▶ TASK TO COMPLETE: An exact copy of all the entries below is what this task needs.

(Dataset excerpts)
============
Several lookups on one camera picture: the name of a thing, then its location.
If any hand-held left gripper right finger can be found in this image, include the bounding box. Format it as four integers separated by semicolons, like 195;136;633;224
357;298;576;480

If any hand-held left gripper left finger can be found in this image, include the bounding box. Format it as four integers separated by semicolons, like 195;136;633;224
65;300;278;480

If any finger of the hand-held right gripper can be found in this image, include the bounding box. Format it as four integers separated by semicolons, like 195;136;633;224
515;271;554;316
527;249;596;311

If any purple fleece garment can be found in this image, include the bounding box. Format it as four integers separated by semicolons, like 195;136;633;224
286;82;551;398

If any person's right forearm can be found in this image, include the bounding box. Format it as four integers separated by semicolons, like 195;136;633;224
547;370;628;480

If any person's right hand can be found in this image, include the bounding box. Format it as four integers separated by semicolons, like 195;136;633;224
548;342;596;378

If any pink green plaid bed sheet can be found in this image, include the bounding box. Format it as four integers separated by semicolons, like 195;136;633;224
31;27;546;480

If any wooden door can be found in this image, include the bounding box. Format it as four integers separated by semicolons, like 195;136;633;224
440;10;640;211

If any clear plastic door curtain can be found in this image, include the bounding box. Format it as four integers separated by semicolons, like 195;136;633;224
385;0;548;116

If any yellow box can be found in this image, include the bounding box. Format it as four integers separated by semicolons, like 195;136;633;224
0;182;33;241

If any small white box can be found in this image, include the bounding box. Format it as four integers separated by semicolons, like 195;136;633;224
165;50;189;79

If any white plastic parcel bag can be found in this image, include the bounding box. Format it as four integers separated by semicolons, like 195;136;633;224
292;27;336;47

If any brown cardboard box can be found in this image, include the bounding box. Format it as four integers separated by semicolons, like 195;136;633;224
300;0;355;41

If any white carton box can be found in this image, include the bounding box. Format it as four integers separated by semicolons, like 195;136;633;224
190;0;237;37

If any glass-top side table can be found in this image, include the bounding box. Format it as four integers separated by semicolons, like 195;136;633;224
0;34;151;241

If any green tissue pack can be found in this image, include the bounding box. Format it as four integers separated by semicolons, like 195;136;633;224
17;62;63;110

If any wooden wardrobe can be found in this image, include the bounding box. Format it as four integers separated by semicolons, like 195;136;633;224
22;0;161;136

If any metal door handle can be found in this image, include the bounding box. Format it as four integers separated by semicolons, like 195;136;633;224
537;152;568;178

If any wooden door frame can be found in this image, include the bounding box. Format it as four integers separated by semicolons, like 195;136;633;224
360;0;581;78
============
▶ RESPONSE FOR THIS EXERCISE:
Several lookups on one camera picture: the name of a thing, then its location.
If any hand-held left gripper right finger can be found in this image, include the bounding box. Format it as four integers separated by semicolons, like 195;136;633;224
357;298;576;480

If any hand-held left gripper left finger can be found in this image, include the bounding box. Format it as four integers separated by semicolons, like 195;136;633;224
65;300;278;480

If any finger of the hand-held right gripper can be found in this image, include the bounding box. Format it as four integers separated by semicolons, like 195;136;633;224
515;271;554;316
527;249;596;311

If any purple fleece garment can be found in this image, include the bounding box. Format it as four integers separated by semicolons, like 195;136;633;224
286;82;551;398

If any person's right forearm can be found in this image, include the bounding box. Format it as four integers separated by semicolons, like 195;136;633;224
547;370;628;480

If any person's right hand can be found in this image, include the bounding box. Format it as four integers separated by semicolons, like 195;136;633;224
548;342;596;378

If any pink green plaid bed sheet can be found in this image, include the bounding box. Format it as four integers separated by semicolons, like 195;136;633;224
31;27;546;480

If any wooden door can be found in this image, include the bounding box. Format it as four integers separated by semicolons, like 195;136;633;224
440;10;640;211

If any clear plastic door curtain can be found in this image, include the bounding box. Format it as four integers separated by semicolons, like 195;136;633;224
385;0;548;116

If any yellow box can be found in this image, include the bounding box. Format it as four integers separated by semicolons, like 195;136;633;224
0;182;33;241

If any small white box can be found in this image, include the bounding box. Format it as four integers separated by semicolons, like 195;136;633;224
165;50;189;79

If any white plastic parcel bag can be found in this image, include the bounding box. Format it as four integers separated by semicolons, like 195;136;633;224
292;27;336;47

If any brown cardboard box can be found in this image, include the bounding box. Format it as four integers separated by semicolons, like 195;136;633;224
300;0;355;41

If any white carton box can be found in this image, include the bounding box. Format it as four integers separated by semicolons, like 195;136;633;224
190;0;237;37

If any glass-top side table can be found in this image, include the bounding box. Format it as four integers separated by semicolons, like 195;136;633;224
0;34;151;241

If any green tissue pack can be found in this image, include the bounding box. Format it as four integers separated by semicolons, like 195;136;633;224
17;62;63;110

If any wooden wardrobe can be found in this image, include the bounding box. Format it as four integers separated by semicolons, like 195;136;633;224
22;0;161;136

If any metal door handle can be found in this image, include the bounding box. Format it as four integers separated by semicolons, like 195;136;633;224
537;152;568;178

If any wooden door frame can be found in this image, include the bounding box. Format it as four integers separated by semicolons, like 195;136;633;224
360;0;581;78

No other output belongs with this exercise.